* **Work instruction**
Below is a listing. Quote from it, exactly, the lines from the one containing "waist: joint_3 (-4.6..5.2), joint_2" down to the one containing "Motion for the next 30", both ends included, and nothing else.
=====
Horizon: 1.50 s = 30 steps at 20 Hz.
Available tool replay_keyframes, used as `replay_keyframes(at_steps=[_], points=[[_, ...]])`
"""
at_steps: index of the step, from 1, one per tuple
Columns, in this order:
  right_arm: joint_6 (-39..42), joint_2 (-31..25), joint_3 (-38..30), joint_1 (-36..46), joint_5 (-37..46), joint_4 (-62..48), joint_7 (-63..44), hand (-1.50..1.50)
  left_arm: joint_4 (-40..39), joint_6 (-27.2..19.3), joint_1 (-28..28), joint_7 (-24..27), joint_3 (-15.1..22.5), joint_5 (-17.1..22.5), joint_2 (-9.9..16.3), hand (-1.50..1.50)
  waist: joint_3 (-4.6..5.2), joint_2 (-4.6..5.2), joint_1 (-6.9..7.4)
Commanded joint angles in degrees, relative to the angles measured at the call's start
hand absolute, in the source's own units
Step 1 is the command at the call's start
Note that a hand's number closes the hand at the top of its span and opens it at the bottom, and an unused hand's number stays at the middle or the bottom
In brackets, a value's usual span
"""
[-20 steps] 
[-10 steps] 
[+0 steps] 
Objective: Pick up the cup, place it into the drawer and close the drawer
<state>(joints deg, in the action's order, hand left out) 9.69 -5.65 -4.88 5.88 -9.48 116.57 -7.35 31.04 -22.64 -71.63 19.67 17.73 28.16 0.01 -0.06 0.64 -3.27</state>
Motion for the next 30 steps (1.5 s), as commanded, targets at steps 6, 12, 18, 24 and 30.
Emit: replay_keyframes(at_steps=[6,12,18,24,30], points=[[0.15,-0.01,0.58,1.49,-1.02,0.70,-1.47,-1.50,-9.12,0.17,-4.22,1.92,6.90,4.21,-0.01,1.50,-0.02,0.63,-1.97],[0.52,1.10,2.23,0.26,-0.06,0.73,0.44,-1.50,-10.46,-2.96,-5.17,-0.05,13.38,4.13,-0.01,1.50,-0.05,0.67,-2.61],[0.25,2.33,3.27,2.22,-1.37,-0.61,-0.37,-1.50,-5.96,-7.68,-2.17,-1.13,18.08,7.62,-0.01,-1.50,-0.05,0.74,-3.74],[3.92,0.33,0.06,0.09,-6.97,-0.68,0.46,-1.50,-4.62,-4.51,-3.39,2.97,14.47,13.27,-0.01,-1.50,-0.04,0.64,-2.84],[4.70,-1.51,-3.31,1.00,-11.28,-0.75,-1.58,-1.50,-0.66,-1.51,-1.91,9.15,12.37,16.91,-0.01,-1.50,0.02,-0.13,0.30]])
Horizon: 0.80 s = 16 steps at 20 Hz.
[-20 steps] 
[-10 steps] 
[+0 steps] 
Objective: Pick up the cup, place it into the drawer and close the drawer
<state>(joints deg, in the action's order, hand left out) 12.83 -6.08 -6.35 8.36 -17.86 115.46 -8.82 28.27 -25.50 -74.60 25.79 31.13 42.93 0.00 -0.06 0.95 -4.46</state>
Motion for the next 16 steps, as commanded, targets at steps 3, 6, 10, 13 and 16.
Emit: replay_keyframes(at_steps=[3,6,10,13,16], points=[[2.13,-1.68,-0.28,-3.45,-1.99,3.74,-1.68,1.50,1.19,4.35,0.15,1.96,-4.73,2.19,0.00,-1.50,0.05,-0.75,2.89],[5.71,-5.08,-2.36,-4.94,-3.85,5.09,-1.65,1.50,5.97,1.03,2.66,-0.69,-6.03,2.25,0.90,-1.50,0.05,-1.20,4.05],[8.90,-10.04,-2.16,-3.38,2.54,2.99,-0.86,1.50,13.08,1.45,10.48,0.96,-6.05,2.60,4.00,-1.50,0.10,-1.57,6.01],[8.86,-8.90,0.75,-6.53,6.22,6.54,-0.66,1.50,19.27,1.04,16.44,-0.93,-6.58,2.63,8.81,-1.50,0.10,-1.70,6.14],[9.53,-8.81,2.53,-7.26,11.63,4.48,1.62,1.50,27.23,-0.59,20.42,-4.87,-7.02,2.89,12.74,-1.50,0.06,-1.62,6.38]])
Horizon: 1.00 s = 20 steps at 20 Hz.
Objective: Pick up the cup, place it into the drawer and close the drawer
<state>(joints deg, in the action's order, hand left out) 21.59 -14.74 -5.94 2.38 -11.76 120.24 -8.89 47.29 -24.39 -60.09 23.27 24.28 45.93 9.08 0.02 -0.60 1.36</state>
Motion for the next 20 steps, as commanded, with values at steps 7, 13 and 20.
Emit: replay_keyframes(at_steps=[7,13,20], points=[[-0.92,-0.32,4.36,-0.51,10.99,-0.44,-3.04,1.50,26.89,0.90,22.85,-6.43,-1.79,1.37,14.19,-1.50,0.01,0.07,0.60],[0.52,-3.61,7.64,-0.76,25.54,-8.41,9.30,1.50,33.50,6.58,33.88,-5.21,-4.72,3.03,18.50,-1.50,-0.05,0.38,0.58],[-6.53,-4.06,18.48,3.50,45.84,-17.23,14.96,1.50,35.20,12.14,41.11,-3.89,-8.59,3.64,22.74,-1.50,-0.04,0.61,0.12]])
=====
* **Task answer**
  waist: joint_3 (-4.6..5.2), joint_2 (-4.6..5.2), joint_1 (-6.9..7.4)
Commanded joint angles in degrees, relative to the angles measured at the call's start
hand absolute, in the source's own units
Step 1 is the command at the call's start
Note that a hand's number closes the hand at the top of its span and opens it at the bottom, and an unused hand's number stays at the middle or the bottom
In brackets, a value's usual span
"""
[-20 steps] 
[-10 steps] 
[+0 steps] 
Objective: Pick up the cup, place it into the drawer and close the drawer
<state>(joints deg, in the action's order, hand left out) 9.69 -5.65 -4.88 5.88 -9.48 116.57 -7.35 31.04 -22.64 -71.63 19.67 17.73 28.16 0.01 -0.06 0.64 -3.27</state>
Motion for the next 30 steps (1.5 s), as commanded, targets at steps 6, 12, 18, 24 and 30.

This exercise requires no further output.